BEGIN
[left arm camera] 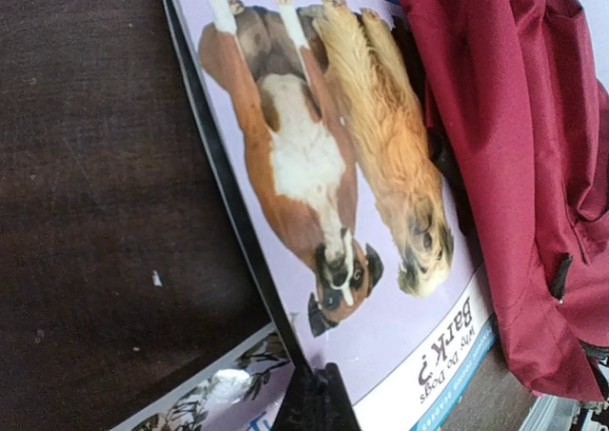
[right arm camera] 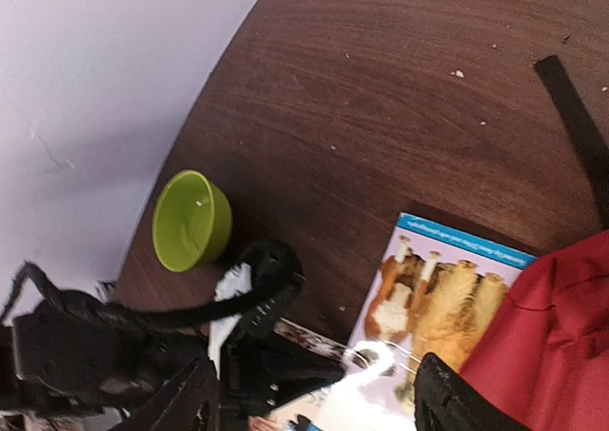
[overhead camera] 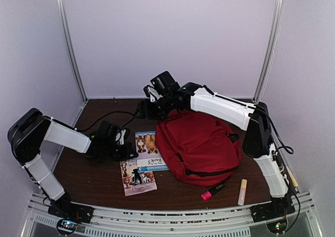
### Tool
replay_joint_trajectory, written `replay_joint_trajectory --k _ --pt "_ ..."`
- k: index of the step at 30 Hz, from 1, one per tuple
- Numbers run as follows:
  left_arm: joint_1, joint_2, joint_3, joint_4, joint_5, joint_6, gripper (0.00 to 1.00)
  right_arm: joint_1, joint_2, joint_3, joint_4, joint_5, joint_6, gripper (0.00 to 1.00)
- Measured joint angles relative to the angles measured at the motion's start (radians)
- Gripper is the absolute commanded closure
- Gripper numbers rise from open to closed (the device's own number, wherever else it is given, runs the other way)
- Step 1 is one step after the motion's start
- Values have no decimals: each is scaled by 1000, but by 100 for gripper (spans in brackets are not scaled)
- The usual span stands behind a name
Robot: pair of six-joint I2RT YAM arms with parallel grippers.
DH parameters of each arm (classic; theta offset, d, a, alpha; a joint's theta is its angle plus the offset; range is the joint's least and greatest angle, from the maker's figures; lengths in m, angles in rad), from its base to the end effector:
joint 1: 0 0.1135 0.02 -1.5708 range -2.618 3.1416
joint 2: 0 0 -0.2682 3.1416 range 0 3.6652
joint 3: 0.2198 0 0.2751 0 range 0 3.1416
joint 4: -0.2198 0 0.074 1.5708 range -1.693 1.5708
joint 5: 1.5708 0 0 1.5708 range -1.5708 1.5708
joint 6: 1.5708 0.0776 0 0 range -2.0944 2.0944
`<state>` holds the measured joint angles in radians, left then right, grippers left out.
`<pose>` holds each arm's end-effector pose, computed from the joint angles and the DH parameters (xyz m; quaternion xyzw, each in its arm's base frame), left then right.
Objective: Pack the student bag
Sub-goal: Adjust the book at the center of the board.
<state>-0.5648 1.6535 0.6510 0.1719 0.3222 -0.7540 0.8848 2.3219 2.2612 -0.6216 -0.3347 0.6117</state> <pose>0.2713 -0.2010 0.0778 -0.0292 0.9216 -0.3369 0.1906 0.3534 0.4719 0.2602 -0.1921 0.8723 0.3985 0.2083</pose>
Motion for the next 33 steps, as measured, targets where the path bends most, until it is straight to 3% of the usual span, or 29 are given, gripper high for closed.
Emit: replay_joint_trajectory --k 2,5,11,16,25,29,33 --pt "2 -1 0 -3 -3 13 100 0 3 47 -123 55 -124 30" --pt "3 -10 0 -15 -9 31 100 5 -74 -80 -233 200 -306 27" --pt "10 -78 -26 -66 -29 69 100 32 -141 -275 -335 376 -543 19" --pt "15 -153 -82 -106 -49 86 100 73 -127 -327 -389 518 -663 19" --pt "16 -332 -248 -138 -58 78 100 96 -100 -356 -466 611 -564 23" --pt "16 -415 -311 -187 -74 74 100 132 -172 -362 -410 485 -435 26" --pt "16 -481 -356 -202 -84 63 100 165 -351 -541 -230 253 -236 30"
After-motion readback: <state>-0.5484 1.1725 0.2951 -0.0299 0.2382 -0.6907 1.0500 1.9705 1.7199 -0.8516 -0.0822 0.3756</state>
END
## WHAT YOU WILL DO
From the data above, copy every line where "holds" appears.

## TASK RESPONSE
`<state>` holds the measured joint angles in radians, left then right, grippers left out.
`<pose>` holds each arm's end-effector pose, computed from the joint angles and the DH parameters (xyz m; quaternion xyzw, each in its arm's base frame), left then right.

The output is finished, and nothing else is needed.